Prominent advisors to the work embody conservationist Jane Goodall, authors Paul Hawken and Michael Pollan, and founding father of the Fungi Foundation Giuliana Furci.
“The idea is to ensure underground biodiversity becomes as fundamental to environmental decision-making as satellite imagery,” stated Jason Cremerius, SPUN’s chief technique officer.

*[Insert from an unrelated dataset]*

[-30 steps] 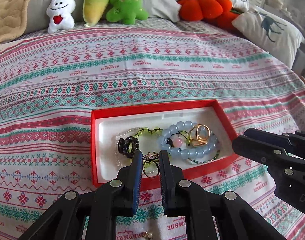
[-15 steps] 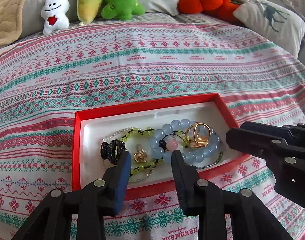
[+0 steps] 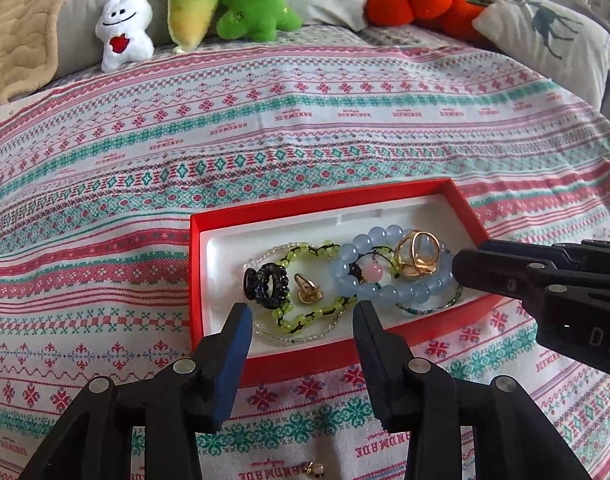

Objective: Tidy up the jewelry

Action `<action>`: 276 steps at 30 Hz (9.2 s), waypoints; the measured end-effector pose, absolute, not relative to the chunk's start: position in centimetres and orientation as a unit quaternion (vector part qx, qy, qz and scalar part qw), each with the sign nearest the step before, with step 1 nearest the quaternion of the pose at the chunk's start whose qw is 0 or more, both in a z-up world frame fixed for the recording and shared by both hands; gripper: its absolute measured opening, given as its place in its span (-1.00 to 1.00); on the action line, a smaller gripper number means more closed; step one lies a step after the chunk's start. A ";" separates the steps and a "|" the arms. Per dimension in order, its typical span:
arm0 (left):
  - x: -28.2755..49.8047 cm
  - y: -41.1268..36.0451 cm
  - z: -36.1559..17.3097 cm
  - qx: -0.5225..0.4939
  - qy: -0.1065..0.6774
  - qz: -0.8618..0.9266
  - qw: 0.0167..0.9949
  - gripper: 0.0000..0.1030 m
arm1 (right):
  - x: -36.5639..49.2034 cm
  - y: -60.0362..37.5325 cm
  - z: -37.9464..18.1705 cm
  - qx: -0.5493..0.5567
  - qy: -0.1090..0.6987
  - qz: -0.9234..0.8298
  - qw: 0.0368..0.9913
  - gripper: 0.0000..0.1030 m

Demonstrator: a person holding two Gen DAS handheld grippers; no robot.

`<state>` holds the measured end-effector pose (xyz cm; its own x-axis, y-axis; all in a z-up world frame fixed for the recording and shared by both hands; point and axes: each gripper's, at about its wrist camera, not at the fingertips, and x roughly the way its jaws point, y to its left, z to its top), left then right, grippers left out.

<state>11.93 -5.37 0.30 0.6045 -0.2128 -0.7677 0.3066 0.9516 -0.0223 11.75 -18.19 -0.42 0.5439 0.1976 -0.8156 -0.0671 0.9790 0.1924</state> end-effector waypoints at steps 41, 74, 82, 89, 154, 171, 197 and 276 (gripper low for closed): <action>4.9 -0.5 -3.3 0.078 0.493 -0.142 0.855 0.76 | 3.8 -19.5 -3.5 -0.005 0.524 0.049 0.850 0.50; 6.4 -4.1 -6.0 0.084 0.472 -0.229 0.847 -0.37 | 1.9 -17.3 -8.6 -0.076 0.507 0.033 0.858 1.00; 7.0 -5.1 -6.1 0.087 0.468 -0.228 0.850 -0.79 | 2.8 -17.0 -8.3 -0.082 0.514 0.040 0.853 1.00; 6.7 -4.8 -5.7 0.090 0.469 -0.227 0.849 -0.93 | 3.2 -16.7 -8.0 -0.086 0.514 0.049 0.852 1.00; 12.3 -2.0 1.4 -0.042 0.459 -0.173 0.871 -0.96 | 9.1 -17.8 0.8 0.066 0.483 0.063 0.871 -0.81; 15.1 -4.6 -0.4 -0.070 0.460 -0.164 0.870 -0.94 | 11.8 -19.4 -0.7 0.101 0.480 0.046 0.870 -0.81; 9.6 -2.1 1.2 0.018 0.458 -0.105 0.882 0.66 | 9.2 -19.9 1.1 0.081 0.480 0.063 0.872 -0.16; 4.4 -1.0 -0.6 0.049 0.496 -0.045 0.866 0.99 | 2.6 -17.8 -0.8 -0.002 0.529 -0.002 0.848 0.88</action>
<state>4.40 -0.97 -0.60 0.5043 -0.0292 -0.8630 0.1260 0.9912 0.0400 2.57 -17.79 -0.80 0.4395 -0.0064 -0.8982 0.0011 1.0000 -0.0066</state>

The maps might be essential in leveraging fungi for the regeneration of degraded ecosystems.
“Restoration practices have been dangerously incomplete because the focus has historically been on life aboveground,” stated Dr. Alex Wegmann, a lead scientist at The Nature Conservancy. “These high-resolution maps provide quantitative targets for restoration managers to establish what diverse mycorrhizal communities could and should look like.”
The worldwide community of 96 “Underground Explorers” from almost 80 nations and greater than 400 scientists are at the moment sampling essentially the most distant and hard-to-access underground ecosystems on Earth, together with these in Bhutan, Mongolia, Ukraine and Pakistan.
While simply 0.001 p.c of the floor of our planet has been sampled, SPUN’s dataset already contains greater than 40,000 specimens representing 95,000 mycorrhizal fungal taxa.
“These maps reveal what we stand to lose if we fail to protect the underground,” Kiers stated.